The family of star-like functions in $|z|<1$, normalized so that $f(0)=0$, $f'(0)=1$, forms the class $S^*$, which admits a parametric representation by Stieltjes integrals:

$$f(z)=z\exp\left[-2\int_{-\pi}^{\pi}\log(1-e^{-it}z)d\mu(t)\right],$$

where $\mu(t)$ is a non-decreasing function on $[-\pi,\pi]$, $\mu(\pi)-\mu(-\pi)=1$.

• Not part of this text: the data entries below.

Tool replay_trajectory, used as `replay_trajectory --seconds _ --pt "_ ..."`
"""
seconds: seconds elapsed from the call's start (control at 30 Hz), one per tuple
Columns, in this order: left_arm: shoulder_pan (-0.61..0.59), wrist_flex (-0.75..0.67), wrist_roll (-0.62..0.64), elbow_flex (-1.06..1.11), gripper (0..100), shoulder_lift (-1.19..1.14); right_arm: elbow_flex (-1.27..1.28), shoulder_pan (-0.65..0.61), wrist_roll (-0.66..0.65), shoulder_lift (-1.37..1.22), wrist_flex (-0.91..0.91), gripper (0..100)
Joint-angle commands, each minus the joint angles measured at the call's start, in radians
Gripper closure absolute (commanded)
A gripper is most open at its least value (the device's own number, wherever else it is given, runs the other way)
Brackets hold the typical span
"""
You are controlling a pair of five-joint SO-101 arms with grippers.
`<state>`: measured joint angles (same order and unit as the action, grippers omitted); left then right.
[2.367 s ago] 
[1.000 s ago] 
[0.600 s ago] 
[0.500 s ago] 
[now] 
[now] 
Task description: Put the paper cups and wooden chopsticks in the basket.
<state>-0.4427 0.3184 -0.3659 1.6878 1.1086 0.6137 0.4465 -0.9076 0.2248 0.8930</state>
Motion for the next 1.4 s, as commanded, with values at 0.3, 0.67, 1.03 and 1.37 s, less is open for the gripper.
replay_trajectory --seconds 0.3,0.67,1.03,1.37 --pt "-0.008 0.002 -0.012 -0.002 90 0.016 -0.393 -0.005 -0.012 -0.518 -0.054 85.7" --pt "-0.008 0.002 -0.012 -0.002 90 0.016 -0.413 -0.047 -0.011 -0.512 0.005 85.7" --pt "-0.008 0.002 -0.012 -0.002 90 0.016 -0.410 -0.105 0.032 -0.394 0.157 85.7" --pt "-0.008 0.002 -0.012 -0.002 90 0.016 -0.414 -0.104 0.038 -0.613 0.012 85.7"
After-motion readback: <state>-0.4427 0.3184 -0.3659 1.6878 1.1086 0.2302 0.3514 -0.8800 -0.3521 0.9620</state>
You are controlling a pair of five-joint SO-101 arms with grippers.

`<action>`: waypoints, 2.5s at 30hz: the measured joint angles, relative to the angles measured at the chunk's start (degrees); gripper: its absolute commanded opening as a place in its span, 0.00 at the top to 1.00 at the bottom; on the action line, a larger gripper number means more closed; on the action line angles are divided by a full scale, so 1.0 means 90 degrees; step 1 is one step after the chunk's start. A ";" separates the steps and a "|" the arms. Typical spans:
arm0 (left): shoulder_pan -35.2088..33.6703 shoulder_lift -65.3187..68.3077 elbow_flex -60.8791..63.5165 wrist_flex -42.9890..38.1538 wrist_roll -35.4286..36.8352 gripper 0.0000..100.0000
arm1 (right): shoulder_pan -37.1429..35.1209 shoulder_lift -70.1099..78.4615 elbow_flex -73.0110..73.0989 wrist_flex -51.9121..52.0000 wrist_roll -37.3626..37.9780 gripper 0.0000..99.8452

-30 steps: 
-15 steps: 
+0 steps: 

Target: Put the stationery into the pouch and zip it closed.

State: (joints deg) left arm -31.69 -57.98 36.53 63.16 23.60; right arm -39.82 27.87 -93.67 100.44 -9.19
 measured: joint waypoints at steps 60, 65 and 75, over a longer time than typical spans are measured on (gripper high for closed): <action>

For the class $S^*$ the coefficient problem has been solved; sharp estimates have been found for $|f(z)|$, $|f'(z)|$, $\arg f(z)$, $\arg f'(z)$ (the argument of the function is the branch that vanishes at $z=0$). The extremal functions for these estimates are $f(z)=z/(1-e^{i\theta}z)^2$, where $\theta$ is real. The class $S^*$ of functions $f(z)$ is related to the class of functions $\phi(z)$, $\phi(0)=0$, $\phi'(0)=1$, that are regular and univalent in $|z|<1$ and map $|z|<1$ onto a convex domain, by the formula $z\phi'(z)=f(z)$.

A star-like function such that

$$\operatorname{Re}\left[\frac{zf'(z)}{f(z)}\right]>\alpha,\quad|z|,\alpha<1,$$

is called a star-like function of order $\alpha$ in $|z|<1$.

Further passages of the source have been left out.